By 2030, Tutus will not operate in isolation. It relies on structural cross-pollination with WEVONE's Pilote (co-transport) and Mission (local micro-tasks) universes:
- Zero-Packaging Pickups: When a seller accepts a local purchase offer, Mia checks active routes in the Pilote universe. If a verified community member is already commuting between the seller's neighborhood and the buyer's district, the item is routed via peer-to-peer transport without requiring external shipping labels or single-use packaging.
- Localized Micro-Fulfillment: If a seller lists ten items simultaneously, a local service provider from the Mission universe can be dispatched to collect, inspect, and temporarily store the garments in a nearby neighborhood micro-hub, handling shipping on behalf of the seller for a fraction of the standard platform commission.

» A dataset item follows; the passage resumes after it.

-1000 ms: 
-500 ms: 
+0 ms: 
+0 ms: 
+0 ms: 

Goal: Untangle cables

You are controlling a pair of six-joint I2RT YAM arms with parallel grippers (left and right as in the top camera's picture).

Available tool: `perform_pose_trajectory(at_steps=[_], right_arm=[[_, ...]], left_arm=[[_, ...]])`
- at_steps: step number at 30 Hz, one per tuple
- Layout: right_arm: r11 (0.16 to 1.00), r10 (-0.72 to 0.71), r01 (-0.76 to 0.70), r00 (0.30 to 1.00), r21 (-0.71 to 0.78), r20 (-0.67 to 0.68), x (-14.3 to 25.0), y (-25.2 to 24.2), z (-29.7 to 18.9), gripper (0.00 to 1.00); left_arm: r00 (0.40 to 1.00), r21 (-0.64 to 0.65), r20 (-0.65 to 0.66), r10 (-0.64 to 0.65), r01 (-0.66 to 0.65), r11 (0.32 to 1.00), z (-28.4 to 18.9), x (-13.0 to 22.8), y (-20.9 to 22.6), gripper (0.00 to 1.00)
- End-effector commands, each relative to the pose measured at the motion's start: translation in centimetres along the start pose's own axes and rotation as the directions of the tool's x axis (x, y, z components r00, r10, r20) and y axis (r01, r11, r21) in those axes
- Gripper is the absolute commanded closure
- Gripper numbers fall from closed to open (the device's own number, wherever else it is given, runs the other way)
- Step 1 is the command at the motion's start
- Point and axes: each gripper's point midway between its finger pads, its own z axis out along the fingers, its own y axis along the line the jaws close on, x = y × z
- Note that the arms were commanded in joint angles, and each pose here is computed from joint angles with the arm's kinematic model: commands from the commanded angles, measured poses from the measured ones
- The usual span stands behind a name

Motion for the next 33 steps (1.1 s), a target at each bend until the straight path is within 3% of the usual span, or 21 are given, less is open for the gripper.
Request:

Honest Limitations and Open Engineering Questions
Vision documents often present idealized pathways while ignoring physical realities. We acknowledge several hard constraints in this architecture that remain unsolved in our current beta models:
- Tactile and Odor Telemetry: Computer vision can identify a surface stain or frayed hem, but it cannot detect lingering smoke, perfume, or fabric stiffness. Odor remains the leading cause of subjective buyer dissatisfaction in second-hand apparel. Until sensor technology advances, subjective scent claims must still be handled via human arbitration.
- Unbranded Vintage Edge Cases: For garments lacking tags, logos, or distinct historical silhouettes, Mia's automated valuation model defaults to broad material-weight assumptions. In testing, unbranded 1970s items exhibit a pricing variance of up to 40% against actual collector willingness-to-pay.
- Data Privacy Boundaries: Generating localized demand models requires spatial and behavioral data. Ensuring Mia processes visual capture solely for item analysis without ingesting background home environment data requires strict, client-side video frame masking.
The Shift from Manual Input to Algorithmic Trust
In 2023, Vinted reported over 500 million registered items, yet platform interaction patterns showed that listing drop-off rates remained highest during the manual photo-and-description phase. Sellers abandon draft listings when faced with repetitive text fields.
Our PROJECTION is that reducing listing time from eight minutes to under ten seconds will increase localized second-hand inventory density by a factor of four within targeted urban zones. By transforming listing from a manual data-entry task into an automated capture process backed by cryptographic ledger verification, Tutus removes the psychological and operational friction of re-commerce.
The goal is not simply to make selling clothes faster. The goal is to render the distinction between owning an unused garment and holding active liquid capital entirely invisible.